Our data is combined with video clips from matches and training sessions to create a video that the coach can then review and show to the team.” Not only that, but “With these data, Giacalone continues, “it is possible to construct an offensive danger index, which is essentially a linear combination of various variables – for example, the number of crosses, possession of the ball, etc. – and which measures, in a ‘objective’ way, who was the better team after the match.” “Football is a very different sport from others, for example, basketball or baseball – Di Febo continues – because it is a continuous game with low scores: just one single episode, the ball that goes ten centimeters further or further, conditioning an entire game.” Making predictions is difficult precisely because of the game’s high ‘volatility.’ Basketball, for example, is different: chance can play a role in scoring a shot, but given that many more points are scored overall, it is reasonable to expect – and indeed is – a ‘large numbers’ effect that ensures that the strongest team almost always wins.”

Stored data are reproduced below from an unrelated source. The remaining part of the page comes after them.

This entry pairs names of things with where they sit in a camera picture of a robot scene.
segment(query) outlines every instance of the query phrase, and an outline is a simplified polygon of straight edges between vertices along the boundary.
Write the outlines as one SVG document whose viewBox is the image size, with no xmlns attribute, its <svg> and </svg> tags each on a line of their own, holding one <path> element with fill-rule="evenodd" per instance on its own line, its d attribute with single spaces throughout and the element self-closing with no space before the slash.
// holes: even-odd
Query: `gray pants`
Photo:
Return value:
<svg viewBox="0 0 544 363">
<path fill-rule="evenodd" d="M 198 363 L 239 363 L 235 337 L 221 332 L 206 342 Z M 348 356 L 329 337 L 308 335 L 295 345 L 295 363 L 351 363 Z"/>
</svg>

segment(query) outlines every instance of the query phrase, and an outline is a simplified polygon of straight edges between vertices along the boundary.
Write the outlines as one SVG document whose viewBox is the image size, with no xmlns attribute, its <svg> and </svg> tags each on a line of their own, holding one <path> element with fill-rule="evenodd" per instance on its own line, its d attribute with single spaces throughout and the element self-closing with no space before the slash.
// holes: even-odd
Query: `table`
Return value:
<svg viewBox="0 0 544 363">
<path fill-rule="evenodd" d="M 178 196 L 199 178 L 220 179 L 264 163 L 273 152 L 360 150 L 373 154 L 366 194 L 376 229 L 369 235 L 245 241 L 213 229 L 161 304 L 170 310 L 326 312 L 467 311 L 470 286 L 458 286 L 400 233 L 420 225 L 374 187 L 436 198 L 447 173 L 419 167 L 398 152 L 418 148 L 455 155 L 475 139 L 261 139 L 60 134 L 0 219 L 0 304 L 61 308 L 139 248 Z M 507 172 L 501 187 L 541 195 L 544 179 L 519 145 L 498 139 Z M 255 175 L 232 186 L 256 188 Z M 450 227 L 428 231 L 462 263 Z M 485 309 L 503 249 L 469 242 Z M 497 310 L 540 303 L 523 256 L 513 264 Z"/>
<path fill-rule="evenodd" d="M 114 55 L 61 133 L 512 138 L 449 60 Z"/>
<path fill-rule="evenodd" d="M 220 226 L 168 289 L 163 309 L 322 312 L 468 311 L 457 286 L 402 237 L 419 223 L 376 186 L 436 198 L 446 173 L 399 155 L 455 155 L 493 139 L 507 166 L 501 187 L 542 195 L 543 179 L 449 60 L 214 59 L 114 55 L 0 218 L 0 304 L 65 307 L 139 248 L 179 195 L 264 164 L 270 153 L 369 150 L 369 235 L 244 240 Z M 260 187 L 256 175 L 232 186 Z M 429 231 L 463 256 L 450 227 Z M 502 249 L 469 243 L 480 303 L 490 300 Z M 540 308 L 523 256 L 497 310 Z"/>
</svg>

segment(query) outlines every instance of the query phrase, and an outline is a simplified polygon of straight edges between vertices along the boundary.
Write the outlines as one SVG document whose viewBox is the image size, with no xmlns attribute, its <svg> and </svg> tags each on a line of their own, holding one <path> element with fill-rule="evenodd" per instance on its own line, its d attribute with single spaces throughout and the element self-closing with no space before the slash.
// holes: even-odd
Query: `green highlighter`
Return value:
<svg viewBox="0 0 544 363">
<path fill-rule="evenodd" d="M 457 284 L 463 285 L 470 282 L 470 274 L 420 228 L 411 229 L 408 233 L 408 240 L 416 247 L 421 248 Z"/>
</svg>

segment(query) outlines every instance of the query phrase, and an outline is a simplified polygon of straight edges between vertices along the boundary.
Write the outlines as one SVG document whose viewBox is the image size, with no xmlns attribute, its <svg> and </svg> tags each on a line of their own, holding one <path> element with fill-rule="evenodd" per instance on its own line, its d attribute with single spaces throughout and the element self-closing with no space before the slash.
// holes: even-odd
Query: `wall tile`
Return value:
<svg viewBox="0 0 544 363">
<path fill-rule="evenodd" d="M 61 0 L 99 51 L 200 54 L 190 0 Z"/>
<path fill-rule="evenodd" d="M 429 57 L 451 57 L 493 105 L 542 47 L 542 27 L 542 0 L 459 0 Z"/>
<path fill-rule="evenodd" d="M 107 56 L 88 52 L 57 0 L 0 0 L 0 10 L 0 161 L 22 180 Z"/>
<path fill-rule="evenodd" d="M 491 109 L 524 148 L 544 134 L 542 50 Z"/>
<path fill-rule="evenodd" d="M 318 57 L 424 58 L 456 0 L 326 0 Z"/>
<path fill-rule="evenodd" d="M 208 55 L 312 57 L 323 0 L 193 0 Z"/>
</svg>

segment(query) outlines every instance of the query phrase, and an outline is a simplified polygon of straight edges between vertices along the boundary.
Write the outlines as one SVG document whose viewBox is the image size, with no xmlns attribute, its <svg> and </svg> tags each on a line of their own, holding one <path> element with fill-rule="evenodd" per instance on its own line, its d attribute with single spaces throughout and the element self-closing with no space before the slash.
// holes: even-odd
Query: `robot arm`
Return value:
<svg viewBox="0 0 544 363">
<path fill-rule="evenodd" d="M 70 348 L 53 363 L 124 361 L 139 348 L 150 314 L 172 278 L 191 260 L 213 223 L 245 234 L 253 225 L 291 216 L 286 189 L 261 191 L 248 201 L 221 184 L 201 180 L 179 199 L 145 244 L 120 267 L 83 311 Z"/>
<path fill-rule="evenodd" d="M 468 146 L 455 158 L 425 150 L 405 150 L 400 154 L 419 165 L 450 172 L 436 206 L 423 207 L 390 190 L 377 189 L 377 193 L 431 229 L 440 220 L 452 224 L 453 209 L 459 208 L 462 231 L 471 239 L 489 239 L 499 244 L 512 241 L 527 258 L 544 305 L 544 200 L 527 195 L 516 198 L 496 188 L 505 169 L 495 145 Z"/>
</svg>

Big data is also extremely helpful during the scouting phase: “Using these tools, we can download and analyze the parameters of hundreds of players to determine which ones are the best to buy, both economically and in terms of technical characteristics, says Giacalone. We can narrow the search down to three or four players and then tell the coach which one is the best “. “Right now, we have the goal of monitoring all potential national team players,” Di Febo explains, “and we are scouting players from the under 15s onwards, examining all the data that comes to us from competitions: appearances, goals scored, cards.” In this way, we hope to identify the most intriguing names and encourage you to go see them for yourself.”

Then there’s the issue of injuries, and again, technology plays a key role: the data collected by the players, in fact, reveals a lot about their overall health. “For example, if we know that a fit player has an acceleration of 35 m/s2 and we see that he is unable to achieve that acceleration in training, we can speculate that something is wrong.”We can also monitor any excessive or too close efforts and notify the technical staff if the athlete is at risk of injury “. Finally, the corporate aspect, which is equally important in professional football: “We can make forecasts and assessments, for example, on player bonuses, but also on which teams are bought (or sold), the percentage of foreign players, and so on,” Giacalone explains.